## What you need to do:
Without including any pictures, reproduce all the lines below word for word.

----------

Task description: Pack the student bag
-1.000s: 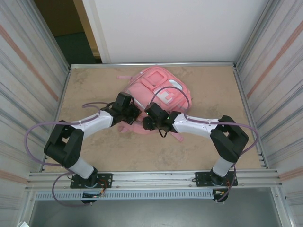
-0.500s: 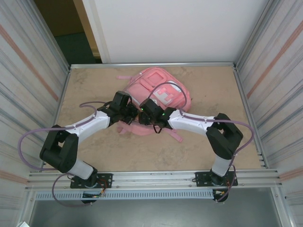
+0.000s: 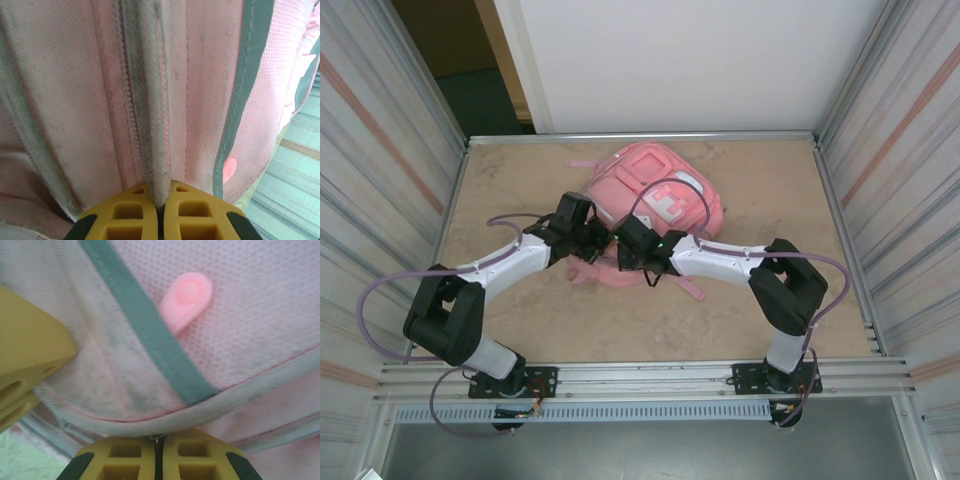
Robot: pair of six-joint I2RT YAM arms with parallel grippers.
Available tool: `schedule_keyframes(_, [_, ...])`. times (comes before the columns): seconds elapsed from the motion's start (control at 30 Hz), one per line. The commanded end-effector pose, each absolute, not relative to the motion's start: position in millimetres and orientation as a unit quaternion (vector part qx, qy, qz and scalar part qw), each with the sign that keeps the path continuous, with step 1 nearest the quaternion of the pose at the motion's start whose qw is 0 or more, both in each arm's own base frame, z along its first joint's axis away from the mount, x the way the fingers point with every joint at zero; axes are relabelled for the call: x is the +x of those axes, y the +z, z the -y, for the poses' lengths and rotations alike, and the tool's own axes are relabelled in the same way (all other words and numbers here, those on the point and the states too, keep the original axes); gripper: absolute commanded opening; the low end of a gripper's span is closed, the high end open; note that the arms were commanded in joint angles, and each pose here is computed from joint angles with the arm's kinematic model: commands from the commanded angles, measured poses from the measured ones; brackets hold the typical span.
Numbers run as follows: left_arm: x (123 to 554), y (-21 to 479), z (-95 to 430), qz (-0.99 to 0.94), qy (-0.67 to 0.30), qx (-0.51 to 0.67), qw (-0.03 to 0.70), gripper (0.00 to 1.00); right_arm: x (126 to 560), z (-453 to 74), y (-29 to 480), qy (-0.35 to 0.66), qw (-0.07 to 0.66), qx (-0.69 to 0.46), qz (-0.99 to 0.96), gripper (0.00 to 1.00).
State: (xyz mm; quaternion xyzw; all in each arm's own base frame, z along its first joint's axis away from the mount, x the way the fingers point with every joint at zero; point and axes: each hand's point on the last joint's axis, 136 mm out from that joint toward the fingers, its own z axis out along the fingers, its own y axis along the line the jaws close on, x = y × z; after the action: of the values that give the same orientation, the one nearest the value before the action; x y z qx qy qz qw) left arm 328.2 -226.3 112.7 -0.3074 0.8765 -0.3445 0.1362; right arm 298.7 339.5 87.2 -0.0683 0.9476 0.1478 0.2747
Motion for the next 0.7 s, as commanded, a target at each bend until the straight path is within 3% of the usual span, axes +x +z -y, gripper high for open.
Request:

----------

## Exercise result:
Task description: Pack the student bag
-1.000s: 
-0.500s: 
+0.000s: 
Robot: pair of six-joint I2RT YAM arms with parallel grippers.
Available tool: `schedule_keyframes(_, [_, ...])`. times (comes before the columns): seconds elapsed from the motion's start (control at 30 Hz), one per line. The commanded end-effector pose, each absolute, not relative to the motion's start: position in millimetres and orientation as a unit quaternion (vector part qx, qy, qz and scalar part qw), each with the sign that keeps the path continuous, with step 1 nearest the quaternion of the pose at the motion's start whose qw is 0 or more, both in each arm's own base frame, z along its first joint's axis away from the mount, x the way the fingers point with every joint at zero; axes are relabelled for the call: x is the +x of those axes, y the +z, z the -y, for the poses' lengths and rotations alike, and the tool's own axes are relabelled in the same way (all other words and numbers here, those on the point and the states too, keep the original axes); gripper: absolute commanded opening; the low end of a gripper's span is closed, the high end open; note that the arms were commanded in joint angles, and each pose here is computed from joint angles with the arm's kinematic model: commands from the commanded angles, measured poses from the measured ones; brackets hold the typical span.
Numbers run as follows: left_arm: x (123 to 554), y (-21 to 479), z (-95 to 430), qz (-0.99 to 0.94), qy (-0.67 to 0.30), qx (-0.51 to 0.67), qw (-0.03 to 0.70), gripper (0.00 to 1.00); right_arm: x (126 to 560), z (-453 to 74), y (-29 to 480), qy (-0.35 to 0.66), qw (-0.07 to 0.66), qx (-0.69 to 0.46), qz (-0.99 to 0.96), gripper (0.00 to 1.00).
State: (xyz mm; quaternion xyzw; all in each arm's own base frame, z along its first joint's axis away from the mount, x the way the fingers point with every joint at zero; point and axes: each hand's point on the last joint's axis, 136 mm out from that joint toward the fingers, its own z axis out along the fingers, its own y axis along the line the jaws close on, x = y × z; after the action: of the values that give the same orientation, the one nearest the value before the action; x y z qx qy qz qw) left arm 328.2 -226.3 112.7 -0.3074 0.8765 -0.3445 0.1362; right arm 298.7 339.5 87.2 -0.0683 0.9476 0.1478 0.2747
Motion for the next 0.7 s, as commanded, a target at each bend until the straight path is within 3% of the usual span, axes +x +z -y, gripper high for open.
Request:

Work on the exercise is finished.